Scientists from Brown, Women & Infants, Lauded by Time Magazine’s “Top 10 of Everything of 2010”
Thursday, December 30, 2010
The STAC-supported research is named one of the top 10 medical breakthroughs of the year by Time in its recent issue.
First-ever artifical human ovary
Researchers from Brown University and Women & Infants Hospital of Rhode Island successfully built the first-ever artificial human ovary using 3-D Petri dish technology to successfully grow mature human eggs in a laboratory setting. The research is considered a significant advance in fertility research and a new resource for gaining insight into how ovaries work. The research could benefit women who are infertile due to ovarian disease, who want to preserve their eggs before receiving radiation treatment, or who want to improve the success of in-vitro fertilization.
The research team was supported by STAC’s Collaborative Research Awards, a program designed to stimulate collaborative research projects that are well-positioned to attract significant follow-on funding from agencies such as the National Science Foundation and National Institutes of Health or are ripe for commercialization.
Since the program’s inception in 2007, STAC has awarded approximately $5 million to 30 teams of 71 researchers from 27 organizations in both the public and private sectors. The STAC seed dollars have attracted about $10 million in outside funding for Rhode Island researchers.
“STAC is proud to have provided key funding to support this innovative, collaborative research project and to serve as a catalyst for their efforts,” said Rhode Island Economic Development Corporation (RIEDC) Executive Director Keith Stokes. “The recognition by Time of their efforts is a well-deserved laurel for the groundbreaking work that these scientists, and so many others, do every day in Rhode Island. Their efforts support the thriving biomedical and research communities that drive our knowledge economy.”

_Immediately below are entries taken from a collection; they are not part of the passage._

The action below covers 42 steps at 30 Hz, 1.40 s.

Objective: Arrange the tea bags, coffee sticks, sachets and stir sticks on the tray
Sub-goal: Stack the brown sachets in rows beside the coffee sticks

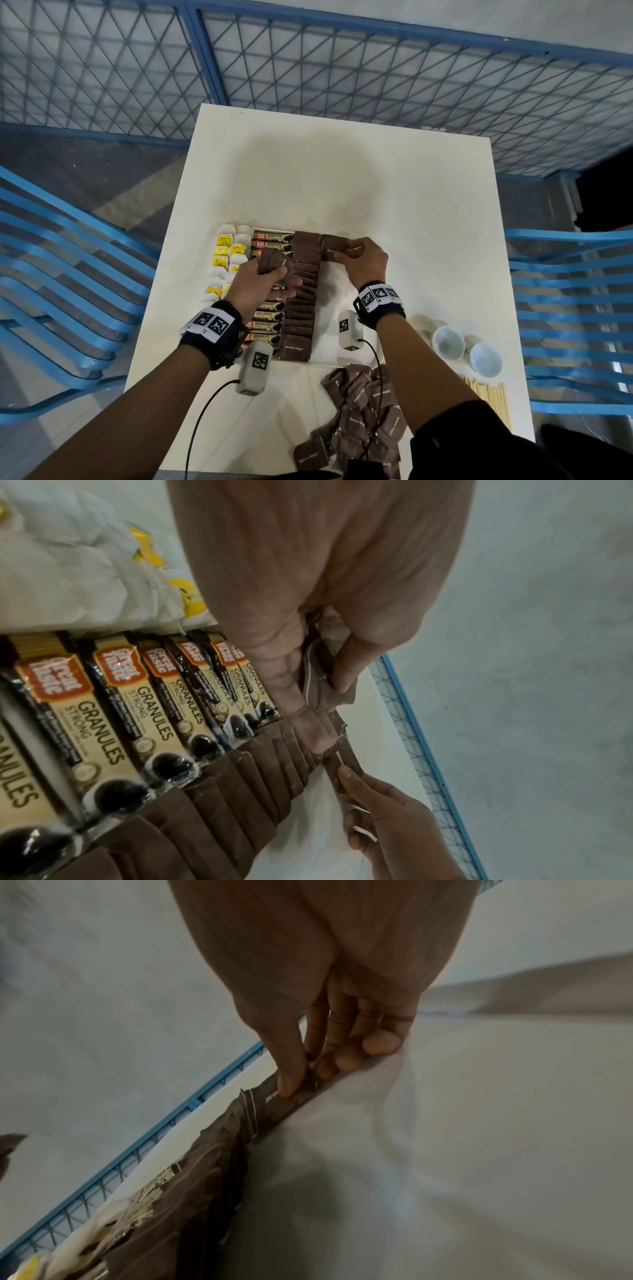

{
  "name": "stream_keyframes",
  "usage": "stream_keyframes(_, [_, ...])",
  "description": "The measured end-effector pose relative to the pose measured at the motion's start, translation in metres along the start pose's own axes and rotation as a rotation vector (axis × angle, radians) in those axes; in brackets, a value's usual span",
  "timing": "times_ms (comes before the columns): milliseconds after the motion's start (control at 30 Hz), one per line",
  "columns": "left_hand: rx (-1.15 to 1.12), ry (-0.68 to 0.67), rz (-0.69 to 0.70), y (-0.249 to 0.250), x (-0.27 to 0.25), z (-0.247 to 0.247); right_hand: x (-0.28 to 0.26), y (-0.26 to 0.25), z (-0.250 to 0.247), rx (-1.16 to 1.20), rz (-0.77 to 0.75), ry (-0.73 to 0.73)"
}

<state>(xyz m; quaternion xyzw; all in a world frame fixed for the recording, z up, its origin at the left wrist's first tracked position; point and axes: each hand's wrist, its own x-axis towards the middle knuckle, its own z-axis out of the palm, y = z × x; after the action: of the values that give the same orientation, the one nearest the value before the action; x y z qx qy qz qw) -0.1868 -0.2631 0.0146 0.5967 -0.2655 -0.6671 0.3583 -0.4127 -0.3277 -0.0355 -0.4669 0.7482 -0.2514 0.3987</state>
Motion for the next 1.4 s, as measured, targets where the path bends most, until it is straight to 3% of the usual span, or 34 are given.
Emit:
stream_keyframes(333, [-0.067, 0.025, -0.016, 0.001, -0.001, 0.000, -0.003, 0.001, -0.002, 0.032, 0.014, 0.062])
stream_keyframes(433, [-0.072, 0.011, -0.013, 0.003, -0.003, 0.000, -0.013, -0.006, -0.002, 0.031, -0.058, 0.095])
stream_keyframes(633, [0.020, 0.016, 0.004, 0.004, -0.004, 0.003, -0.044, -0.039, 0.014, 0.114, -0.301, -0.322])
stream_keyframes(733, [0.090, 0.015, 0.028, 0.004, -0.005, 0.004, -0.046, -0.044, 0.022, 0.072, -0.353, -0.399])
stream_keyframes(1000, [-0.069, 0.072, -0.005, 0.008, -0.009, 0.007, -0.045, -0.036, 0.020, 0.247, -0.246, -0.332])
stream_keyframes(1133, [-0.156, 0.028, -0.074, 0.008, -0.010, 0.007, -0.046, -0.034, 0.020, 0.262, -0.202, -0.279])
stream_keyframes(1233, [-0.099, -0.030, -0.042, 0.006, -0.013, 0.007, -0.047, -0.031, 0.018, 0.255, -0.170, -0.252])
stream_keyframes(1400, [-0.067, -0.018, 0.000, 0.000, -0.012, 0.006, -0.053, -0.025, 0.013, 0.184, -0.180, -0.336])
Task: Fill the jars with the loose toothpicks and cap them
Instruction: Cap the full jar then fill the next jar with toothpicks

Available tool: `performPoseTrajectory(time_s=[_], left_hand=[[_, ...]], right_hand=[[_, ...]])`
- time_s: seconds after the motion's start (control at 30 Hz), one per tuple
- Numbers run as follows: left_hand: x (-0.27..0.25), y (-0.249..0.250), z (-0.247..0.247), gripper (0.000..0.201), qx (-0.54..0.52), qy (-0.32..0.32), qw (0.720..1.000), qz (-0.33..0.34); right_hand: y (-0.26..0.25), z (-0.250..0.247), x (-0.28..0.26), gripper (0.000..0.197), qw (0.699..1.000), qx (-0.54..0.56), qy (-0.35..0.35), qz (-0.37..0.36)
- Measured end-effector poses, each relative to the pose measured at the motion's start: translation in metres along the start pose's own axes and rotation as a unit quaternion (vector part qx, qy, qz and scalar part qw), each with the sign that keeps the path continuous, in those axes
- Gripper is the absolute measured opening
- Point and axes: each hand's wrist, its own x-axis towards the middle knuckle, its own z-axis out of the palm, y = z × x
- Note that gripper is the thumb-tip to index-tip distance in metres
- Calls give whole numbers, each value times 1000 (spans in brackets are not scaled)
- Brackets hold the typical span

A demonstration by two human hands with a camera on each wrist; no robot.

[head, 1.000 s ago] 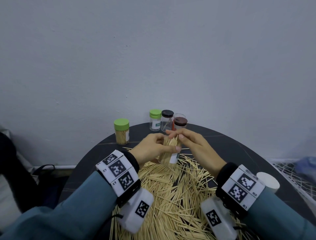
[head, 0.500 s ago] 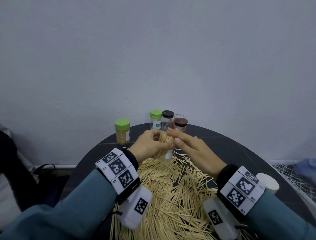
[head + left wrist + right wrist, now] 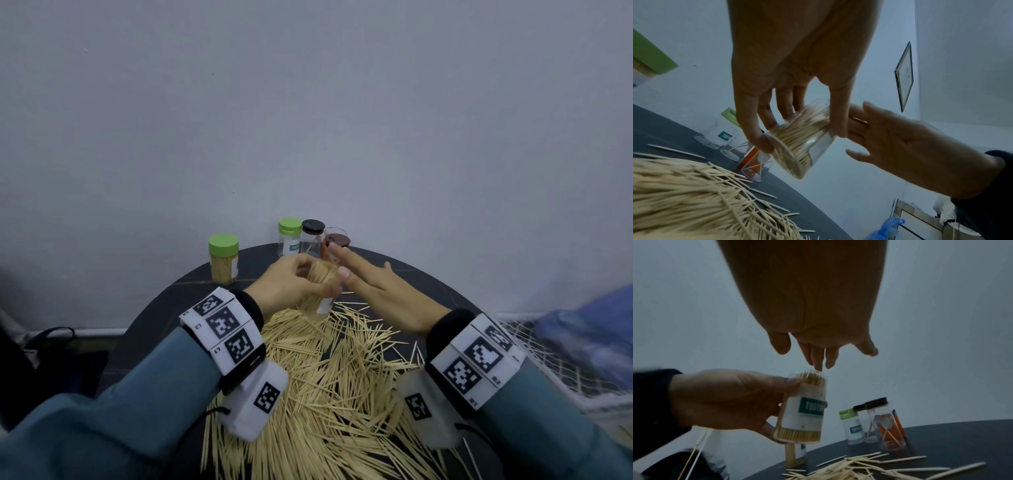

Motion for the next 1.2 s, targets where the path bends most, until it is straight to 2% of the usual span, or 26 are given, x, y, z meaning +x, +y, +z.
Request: performPoseTrajectory(time_s=[0.1, 0.2, 0.3, 0.4, 0.5, 0.6, 0.7, 0.87, 0.97, 1.2], left_hand=[[-3, 3, 0, 40, -11, -6, 1000, -2], [-5, 4, 0, 50, -7, 0, 1000, -4], [-6, 5, 0, 47, -14, -6, 1000, -11], [-7, 6, 1, 32, -27, -21, 999, -23], [-8, 5, 2, 26, -24, -25, 999, -30], [-10, 7, 4, 28, -13, -30, 999, -29], [-13, 7, 8, 33, -2, -32, 999, -28], [-17, 10, 13, 42, 9, -33, 999, -26], [-19, 11, 14, 41, 13, -35, 999, -24], [-18, 8, 8, 39, 6, -32, 999, -23]], right_hand=[[-5, -11, -16, 52, 999, 25, 41, 4], [-4, -19, -40, 46, 997, -33, 39, 61], [3, -18, -66, 48, 973, -148, -59, 166], [9, -12, -92, 67, 921, -235, -168, 262], [7, -6, -117, 90, 877, -270, -243, 314], [1, -1, -137, 91, 856, -266, -284, 339], [-6, 6, -151, 84, 859, -259, -282, 340], [-3, 27, -161, 106, 874, -240, -241, 348], [-5, 37, -158, 106, 893, -236, -206, 323], [17, 42, -121, 47, 925, -174, -185, 284]])
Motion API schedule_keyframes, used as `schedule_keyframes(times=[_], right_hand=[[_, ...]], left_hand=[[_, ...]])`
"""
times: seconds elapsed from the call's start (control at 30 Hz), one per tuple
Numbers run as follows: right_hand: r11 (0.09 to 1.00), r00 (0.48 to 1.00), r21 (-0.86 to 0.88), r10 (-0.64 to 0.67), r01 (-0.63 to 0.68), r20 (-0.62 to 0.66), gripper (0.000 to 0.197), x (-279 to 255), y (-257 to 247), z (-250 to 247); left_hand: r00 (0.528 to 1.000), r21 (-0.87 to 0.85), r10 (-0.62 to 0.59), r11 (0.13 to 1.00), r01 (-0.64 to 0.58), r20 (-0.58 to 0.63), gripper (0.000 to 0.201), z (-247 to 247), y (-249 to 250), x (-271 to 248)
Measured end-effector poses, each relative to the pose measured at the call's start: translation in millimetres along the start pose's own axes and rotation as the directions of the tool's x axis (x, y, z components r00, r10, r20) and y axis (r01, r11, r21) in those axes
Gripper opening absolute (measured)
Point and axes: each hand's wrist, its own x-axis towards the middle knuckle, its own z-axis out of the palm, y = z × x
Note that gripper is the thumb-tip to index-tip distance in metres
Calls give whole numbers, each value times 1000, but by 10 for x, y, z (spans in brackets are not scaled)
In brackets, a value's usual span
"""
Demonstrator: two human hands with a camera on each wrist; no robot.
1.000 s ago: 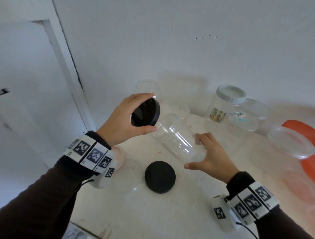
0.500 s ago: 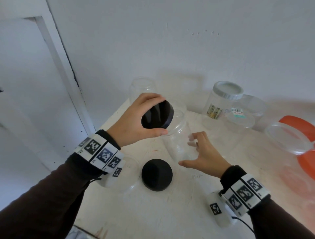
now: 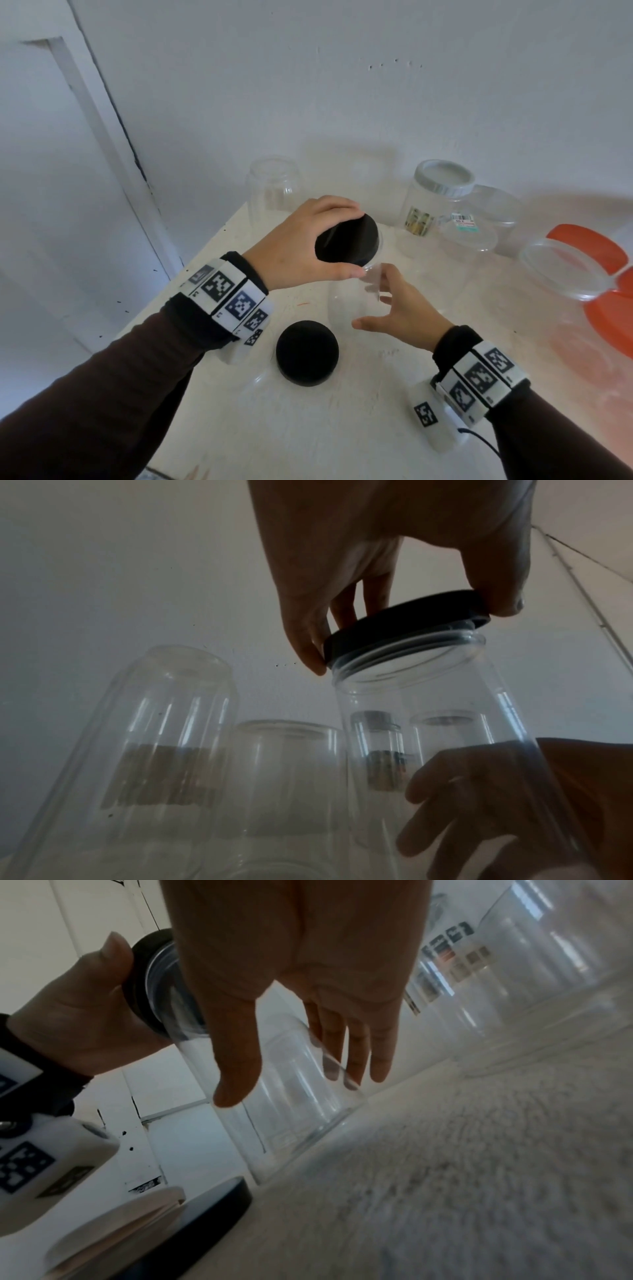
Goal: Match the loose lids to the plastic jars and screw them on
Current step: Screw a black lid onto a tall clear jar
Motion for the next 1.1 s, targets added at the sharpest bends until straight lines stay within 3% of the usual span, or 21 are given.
schedule_keyframes(times=[0.17,0.33,0.5,0.7,0.83,0.93,1.1], right_hand=[[999,999,44,12,-11,-36,57,6,-17,4],[998,999,70,7,-4,-37,75,44,7,12],[997,999,82,10,-7,-37,75,56,26,13],[997,1000,84,-2,-1,30,74,-7,-7,-19],[969,988,221,-85,112,-128,87,-132,-191,-174],[969,960,82,-214,231,-181,81,-169,-372,-340],[924,931,-193,-353,331,-95,90,-147,-608,-543]], left_hand=[[998,31,9,999,-10,56,81,35,68,109],[992,88,12,996,-23,124,82,104,128,194],[990,80,-8,997,-3,142,83,90,120,219],[993,-64,-48,996,55,104,89,160,87,143],[990,-246,-139,959,142,30,109,249,23,68],[975,-378,-222,901,212,17,111,287,-32,14],[956,-509,-292,825,246,-12,106,347,-87,-43]])
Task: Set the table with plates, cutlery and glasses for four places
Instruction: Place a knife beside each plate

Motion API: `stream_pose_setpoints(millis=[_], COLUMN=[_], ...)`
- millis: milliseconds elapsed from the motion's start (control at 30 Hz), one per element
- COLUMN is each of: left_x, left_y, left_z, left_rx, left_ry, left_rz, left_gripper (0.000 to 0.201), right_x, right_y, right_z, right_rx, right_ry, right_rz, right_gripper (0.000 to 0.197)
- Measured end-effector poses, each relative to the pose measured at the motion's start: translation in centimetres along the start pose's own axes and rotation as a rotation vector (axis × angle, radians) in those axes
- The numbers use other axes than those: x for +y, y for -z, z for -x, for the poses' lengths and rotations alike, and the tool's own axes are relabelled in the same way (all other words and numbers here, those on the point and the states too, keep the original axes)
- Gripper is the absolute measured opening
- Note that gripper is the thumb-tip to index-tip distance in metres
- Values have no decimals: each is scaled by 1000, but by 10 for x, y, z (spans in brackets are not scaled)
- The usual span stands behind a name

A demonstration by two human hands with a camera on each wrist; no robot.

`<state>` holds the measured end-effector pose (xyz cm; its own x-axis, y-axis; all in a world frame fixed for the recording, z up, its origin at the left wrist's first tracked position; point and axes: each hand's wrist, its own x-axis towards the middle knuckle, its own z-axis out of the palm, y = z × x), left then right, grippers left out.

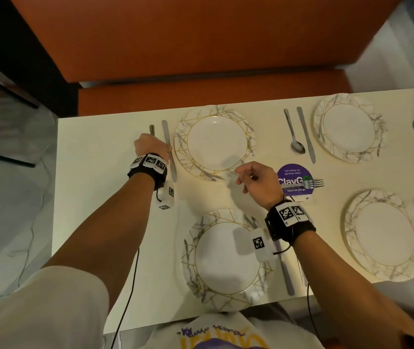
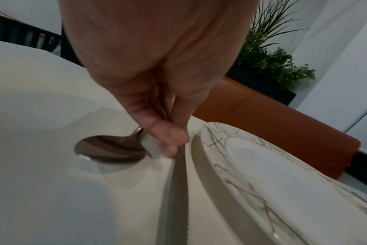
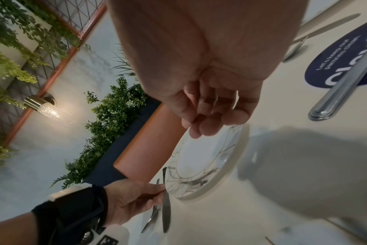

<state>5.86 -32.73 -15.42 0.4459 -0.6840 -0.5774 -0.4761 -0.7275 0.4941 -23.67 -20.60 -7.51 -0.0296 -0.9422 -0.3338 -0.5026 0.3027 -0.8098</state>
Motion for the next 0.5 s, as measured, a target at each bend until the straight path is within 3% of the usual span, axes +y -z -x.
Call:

Collaboration of Brown, Women & Infants researchers
The work was led by Jeffrey Morgan, a Brown University associate professor of medical science and engineering; Anubhav Tripathi, associate professor of engineering at Brown University; and Sandra Carson, professor of obstetrics and gynecology at the Warren Alpert Medical School of Brown University and director of the Division of Reproductive Endocrinology and Infertility at Women & Infants Hospital.
Morgan also recently founded a local start-up, MicroTissues Inc., which creates tools for scientists that want to develop 3-D tissues. Morgan is receiving guidance from the Rhode Island Center for Innovation & Entrepreneurship – a center funded by STAC, the RIEDC and the Slater Technology Fund – to help commercialize his product.
“This is an exciting acknowledgment of the work of our team and I’m pleased to have received STAC funding for this project,” Morgan said. “Without STAC funding, this interdisciplinary team could not have been assembled, nor would this work have been possible. It’s an important validation of the importance of 3D cell culture technology and this publication has put us in an excellent position to obtain follow-on funding.”